When I was thirteen, missus had finally given in and let mauma hire out. I don’t know why. Maybe she got tired of saying the word no. Maybe it was the money she wanted—mauma could put a hundred dollars a year in missus’ pocket—but I know this much, it didn’t hurt when mauma made missus a patchwork quilt for Christmas that year. It had a square for each of her children made from some remnant of theirs. Mauma told her, “I know this ain’t nothing much, but I sewed you a memory quilt of your family so you can wrap up in it after they gone.” Missus touched each square: “Why, this is from the dress Mary wore to her coming out . . . This is Charles’ baptism blanket . . . My goodness, this is Thomas’ first riding shirt.”
Mauma didn’t waste a breath. She asked missus right then to hire her out. A month later she was hired legal to sew for a woman on Tradd Street. Mauma kept twenty cents on the dollar. The rest went to missus, but I knew mauma was selling underhand on the side—frilled bonnets, quilt tops, candlewick bedcovers, all sorts of wears that didn’t call for a fitting.
She had me count the money regular. It came to a hundred ninety dollars. I hated to tell her her money-pile could hit the roof, but that didn’t mean missus would sell us, specially to ourselves.
Thinking about all this, I said, “We sew too good for missus to let us go.”
“Well if she refuse us, then our sewing gon get real bad, real fast.”
“What makes you think she wouldn’t sell us to somebody else for spite?”
Mauma stopped working and the fight seemed to almost leave her.

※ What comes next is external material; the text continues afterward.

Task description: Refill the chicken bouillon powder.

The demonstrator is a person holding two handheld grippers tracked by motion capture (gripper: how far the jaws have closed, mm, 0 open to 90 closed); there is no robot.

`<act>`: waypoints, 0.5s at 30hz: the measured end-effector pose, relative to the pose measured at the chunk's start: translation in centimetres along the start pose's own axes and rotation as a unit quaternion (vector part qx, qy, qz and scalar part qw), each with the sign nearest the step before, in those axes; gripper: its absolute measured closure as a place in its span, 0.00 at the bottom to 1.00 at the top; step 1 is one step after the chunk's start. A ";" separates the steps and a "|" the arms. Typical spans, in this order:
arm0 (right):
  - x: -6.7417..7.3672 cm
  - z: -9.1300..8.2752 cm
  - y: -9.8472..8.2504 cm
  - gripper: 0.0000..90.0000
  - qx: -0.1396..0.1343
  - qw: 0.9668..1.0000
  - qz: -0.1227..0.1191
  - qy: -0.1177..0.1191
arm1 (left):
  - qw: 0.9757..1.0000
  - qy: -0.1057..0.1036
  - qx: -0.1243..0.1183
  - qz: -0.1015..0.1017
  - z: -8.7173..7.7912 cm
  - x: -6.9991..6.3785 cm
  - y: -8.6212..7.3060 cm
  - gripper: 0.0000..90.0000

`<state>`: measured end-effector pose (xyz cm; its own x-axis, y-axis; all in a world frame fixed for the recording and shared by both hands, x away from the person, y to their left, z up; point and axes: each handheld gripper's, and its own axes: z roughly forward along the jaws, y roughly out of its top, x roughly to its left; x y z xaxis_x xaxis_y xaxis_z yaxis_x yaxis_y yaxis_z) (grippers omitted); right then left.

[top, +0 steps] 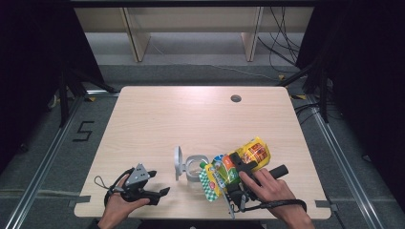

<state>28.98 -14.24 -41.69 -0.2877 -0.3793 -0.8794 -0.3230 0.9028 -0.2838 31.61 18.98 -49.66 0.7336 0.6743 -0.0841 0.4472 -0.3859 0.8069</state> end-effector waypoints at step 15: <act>-1.3 0.4 0.7 0.66 -0.008 0.998 -0.057 0.003 | 1.000 -0.002 0.000 0.000 0.0 0.0 0.0 0.22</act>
<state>29.49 -13.04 -40.86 -0.2542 -0.4812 -0.8389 -0.3685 0.8502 -0.3760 31.65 18.95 -49.66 0.7359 0.6717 -0.0856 0.4466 -0.3864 0.8070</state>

She looked tired. “It’s a chance we has to take, or else we gon end up like Snow.”
Poor Snow, he’d died one night last summer. Fell over in the privy. Aunt-Sister tied his jaw to keep his spirit from leaving, and he was laid out on a cooling board in the kitchen house for two days before they put him in a burial box. The man had spent his whole life carrying the Grimkés round town. Sabe took his place as the coachman and they brought some new boy from their plantation to be the footman. His name was Goodis, and he had one lazy eye that looked sideways. He watched me so much with that eye mauma’d said, “That boy got his heart fix on you.”

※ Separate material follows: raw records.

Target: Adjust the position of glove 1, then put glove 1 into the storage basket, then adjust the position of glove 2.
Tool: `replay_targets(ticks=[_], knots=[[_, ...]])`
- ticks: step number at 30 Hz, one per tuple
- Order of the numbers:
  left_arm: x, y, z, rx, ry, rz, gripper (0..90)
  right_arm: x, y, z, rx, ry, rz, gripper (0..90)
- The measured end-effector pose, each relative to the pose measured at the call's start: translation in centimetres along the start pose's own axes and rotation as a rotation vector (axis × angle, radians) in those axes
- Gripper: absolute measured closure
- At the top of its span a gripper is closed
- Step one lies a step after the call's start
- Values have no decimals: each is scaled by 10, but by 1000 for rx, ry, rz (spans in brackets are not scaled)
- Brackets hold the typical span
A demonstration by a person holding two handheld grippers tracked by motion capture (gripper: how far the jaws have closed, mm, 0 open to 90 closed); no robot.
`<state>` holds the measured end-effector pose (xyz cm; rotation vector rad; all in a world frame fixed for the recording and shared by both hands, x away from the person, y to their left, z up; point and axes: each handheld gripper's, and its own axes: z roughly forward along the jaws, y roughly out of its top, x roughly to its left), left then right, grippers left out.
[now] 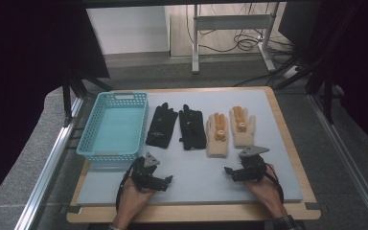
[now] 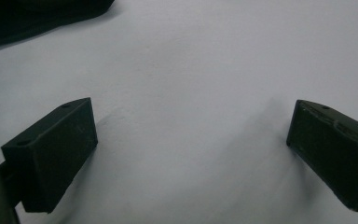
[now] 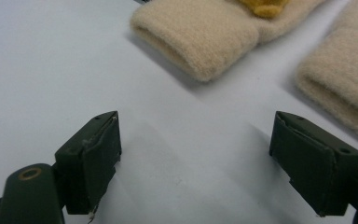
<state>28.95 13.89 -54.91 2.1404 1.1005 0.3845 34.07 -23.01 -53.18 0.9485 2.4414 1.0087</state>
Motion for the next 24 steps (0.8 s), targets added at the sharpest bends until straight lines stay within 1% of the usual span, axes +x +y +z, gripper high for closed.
replay_targets(ticks=[8, 24], knots=[[0, -1, 0, -6, 7, -4, 28, 0, 0, 1, 9, 4, 0, 115], [-1, -1, -1, -9, 9, -5, 34, 0, 0, 1, 9, -3, 5, 109]])
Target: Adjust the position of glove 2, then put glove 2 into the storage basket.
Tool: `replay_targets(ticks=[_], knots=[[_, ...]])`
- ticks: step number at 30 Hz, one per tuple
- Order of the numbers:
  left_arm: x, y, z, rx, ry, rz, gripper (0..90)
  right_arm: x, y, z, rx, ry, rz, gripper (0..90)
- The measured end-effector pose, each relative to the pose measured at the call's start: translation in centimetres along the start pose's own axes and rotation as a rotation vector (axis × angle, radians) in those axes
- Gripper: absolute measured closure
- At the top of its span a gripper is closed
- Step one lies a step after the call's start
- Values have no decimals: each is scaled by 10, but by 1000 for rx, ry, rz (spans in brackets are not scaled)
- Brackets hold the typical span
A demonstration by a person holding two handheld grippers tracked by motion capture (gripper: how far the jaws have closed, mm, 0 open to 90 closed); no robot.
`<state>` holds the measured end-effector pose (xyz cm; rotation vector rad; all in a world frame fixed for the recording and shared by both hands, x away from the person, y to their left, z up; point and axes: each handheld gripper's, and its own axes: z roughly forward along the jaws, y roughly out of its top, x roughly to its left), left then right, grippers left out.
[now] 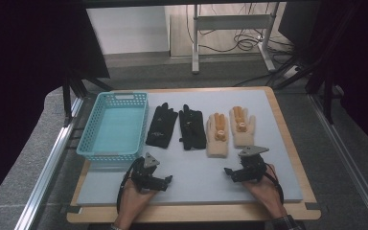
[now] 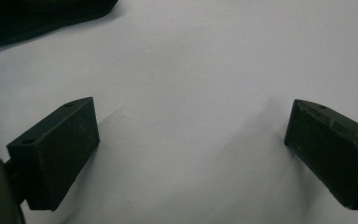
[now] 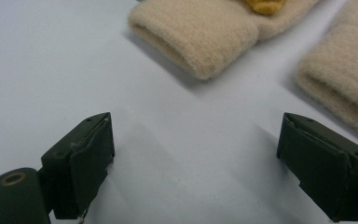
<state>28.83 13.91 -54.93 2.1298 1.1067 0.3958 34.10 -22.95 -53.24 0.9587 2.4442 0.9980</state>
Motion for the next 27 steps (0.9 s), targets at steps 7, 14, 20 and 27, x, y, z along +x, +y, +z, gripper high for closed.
replay_targets(ticks=[7, 14, 20, 27], knots=[[0, 0, 0, -1, 0, 0, 34, 0, 0, -1, -4, 2, -7, 123], [0, 0, 0, 1, 0, 0, 34, 2, 0, -2, -8, 2, -10, 153], [0, 0, 0, 0, 0, -1, 35, 1, 2, -4, -7, 13, 1, 218], [0, 0, 0, 0, 1, -2, 36, -1, 14, -17, -54, 44, 10, 312]])
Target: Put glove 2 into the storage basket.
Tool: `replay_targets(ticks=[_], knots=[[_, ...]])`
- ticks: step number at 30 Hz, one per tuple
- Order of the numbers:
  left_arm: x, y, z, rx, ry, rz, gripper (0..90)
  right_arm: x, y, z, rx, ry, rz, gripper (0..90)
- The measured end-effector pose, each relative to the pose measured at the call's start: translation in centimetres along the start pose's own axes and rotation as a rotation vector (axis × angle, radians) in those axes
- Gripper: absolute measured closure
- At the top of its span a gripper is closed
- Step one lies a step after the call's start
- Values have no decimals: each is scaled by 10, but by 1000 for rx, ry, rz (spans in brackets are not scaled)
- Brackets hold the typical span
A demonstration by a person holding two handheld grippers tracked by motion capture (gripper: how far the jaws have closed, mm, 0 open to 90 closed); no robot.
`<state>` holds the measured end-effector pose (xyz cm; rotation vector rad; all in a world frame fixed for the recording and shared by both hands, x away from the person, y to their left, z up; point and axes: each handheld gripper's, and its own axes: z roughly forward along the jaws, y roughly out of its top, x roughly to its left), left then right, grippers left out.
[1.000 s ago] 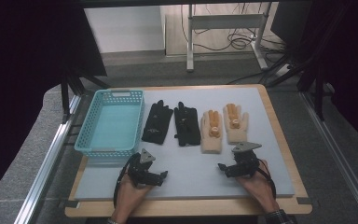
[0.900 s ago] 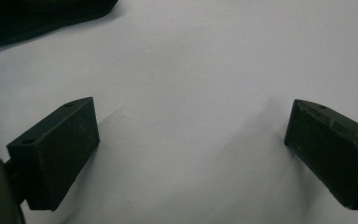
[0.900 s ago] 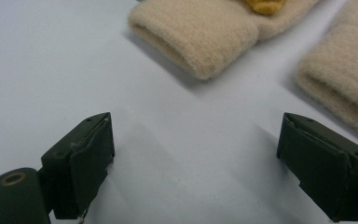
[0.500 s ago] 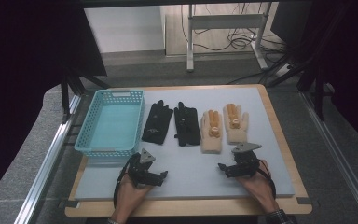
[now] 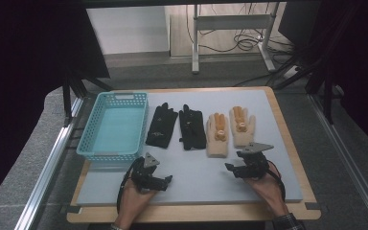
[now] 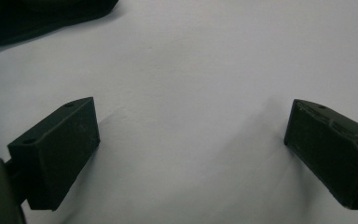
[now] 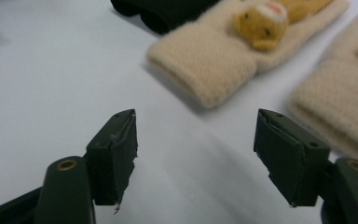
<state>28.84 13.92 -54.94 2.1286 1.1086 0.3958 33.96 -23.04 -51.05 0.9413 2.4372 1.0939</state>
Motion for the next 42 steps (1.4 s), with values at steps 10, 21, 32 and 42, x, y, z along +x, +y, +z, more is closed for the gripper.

“I don’t want him fixing his heart on me.”
“That’s good,” she’d said. “I can’t buy nobody’s freedom but mine and yours. You get a husband, and he on his own.”

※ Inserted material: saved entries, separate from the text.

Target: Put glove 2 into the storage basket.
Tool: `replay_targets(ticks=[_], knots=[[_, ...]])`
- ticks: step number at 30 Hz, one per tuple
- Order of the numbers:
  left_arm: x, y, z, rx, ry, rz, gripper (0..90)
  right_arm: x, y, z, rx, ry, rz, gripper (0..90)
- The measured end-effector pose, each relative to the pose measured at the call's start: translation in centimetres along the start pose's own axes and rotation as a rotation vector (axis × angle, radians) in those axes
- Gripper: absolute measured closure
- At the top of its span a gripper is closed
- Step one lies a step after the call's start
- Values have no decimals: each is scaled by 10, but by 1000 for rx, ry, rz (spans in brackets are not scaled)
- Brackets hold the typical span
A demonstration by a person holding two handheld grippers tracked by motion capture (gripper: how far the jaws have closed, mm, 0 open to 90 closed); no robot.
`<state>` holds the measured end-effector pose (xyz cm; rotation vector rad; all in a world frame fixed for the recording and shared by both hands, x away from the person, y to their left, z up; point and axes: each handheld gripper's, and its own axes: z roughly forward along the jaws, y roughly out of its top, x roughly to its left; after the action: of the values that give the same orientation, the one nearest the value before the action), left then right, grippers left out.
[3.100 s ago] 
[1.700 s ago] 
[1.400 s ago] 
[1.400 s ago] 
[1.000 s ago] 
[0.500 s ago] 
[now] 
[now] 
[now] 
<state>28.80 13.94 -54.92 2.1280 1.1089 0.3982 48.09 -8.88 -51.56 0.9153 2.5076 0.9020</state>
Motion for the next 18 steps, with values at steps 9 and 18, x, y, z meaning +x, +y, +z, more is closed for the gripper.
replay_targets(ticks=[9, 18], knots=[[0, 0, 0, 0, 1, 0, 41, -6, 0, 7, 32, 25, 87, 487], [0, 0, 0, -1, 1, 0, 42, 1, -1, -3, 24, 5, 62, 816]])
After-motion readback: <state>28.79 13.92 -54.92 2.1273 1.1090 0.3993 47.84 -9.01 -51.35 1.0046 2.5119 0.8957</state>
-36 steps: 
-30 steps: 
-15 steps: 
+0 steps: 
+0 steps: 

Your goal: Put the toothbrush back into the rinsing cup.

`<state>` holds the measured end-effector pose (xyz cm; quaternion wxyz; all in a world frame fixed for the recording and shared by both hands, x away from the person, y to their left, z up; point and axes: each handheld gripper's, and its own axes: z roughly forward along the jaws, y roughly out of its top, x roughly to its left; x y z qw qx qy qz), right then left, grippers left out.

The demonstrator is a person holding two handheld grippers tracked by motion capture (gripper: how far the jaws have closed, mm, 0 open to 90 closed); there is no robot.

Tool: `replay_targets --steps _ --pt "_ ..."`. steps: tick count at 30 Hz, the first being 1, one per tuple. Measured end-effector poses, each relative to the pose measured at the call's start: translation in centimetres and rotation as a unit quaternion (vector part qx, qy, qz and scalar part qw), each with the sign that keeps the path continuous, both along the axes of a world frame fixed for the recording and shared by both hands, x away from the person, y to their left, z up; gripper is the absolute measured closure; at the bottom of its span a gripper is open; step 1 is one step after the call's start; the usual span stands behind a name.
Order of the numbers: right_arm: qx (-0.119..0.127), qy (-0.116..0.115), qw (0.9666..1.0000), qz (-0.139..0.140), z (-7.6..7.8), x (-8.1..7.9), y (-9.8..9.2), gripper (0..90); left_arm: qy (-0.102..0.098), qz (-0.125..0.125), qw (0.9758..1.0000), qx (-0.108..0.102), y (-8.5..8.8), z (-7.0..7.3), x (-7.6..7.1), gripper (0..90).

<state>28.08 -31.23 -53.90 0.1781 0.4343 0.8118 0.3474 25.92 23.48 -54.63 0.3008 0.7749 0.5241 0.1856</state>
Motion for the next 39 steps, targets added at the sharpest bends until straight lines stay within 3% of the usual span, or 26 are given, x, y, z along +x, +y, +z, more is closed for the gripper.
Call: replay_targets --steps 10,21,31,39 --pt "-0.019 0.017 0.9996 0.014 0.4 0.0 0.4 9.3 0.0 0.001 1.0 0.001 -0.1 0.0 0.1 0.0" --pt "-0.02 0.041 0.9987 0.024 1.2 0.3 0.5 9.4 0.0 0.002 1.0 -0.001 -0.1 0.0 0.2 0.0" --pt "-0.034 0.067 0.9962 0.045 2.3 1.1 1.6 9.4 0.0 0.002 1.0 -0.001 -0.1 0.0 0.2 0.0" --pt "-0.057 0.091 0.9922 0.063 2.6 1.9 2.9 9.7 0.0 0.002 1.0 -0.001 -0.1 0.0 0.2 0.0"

I tied off a knot and moved the embroider hoop over, saying to myself, I don’t want a husband and don’t plan on ending up like Snow on a cooling board in the kitchen house either.
“How much will it take to buy the both of us?” I asked.
Mauma rammed the needle in the cloth. She said, “That’s what you gon find out.”
Sarah
I’d never been inclined to keep a diary until I met Burke Williams. I thought by writing down my feelings, I would seize control over them, perhaps even curb what Reverend Hall called “the paroxysms of carnality.”
For what it’s worth, charting one’s passion in a small daybook kept hidden in a hatbox inside a wardrobe does not subdue passion in the least.
20 February 1811
I had imagined romantic love to be a condition of sweet utopia, not an affliction! To think, a few weeks ago, I thought my starved mind would be my worst hardship. Now my heart has its own ordeal. Mr. Williams, you torment me. It’s as if I’ve contracted a tropical fever. I cannot say whether I wish to be cured.
My diary overflowed with this sort of purple outburst.
3 March
Mr. Williams, why do you not call? It’s unfair that I must wait for you to act. Why must I, as a female, be at your disposal? Why can’t I send a calling note to you? Who made up these unjust rules? Men, that’s who. God devised women to be the minions. Well, I quite resent it!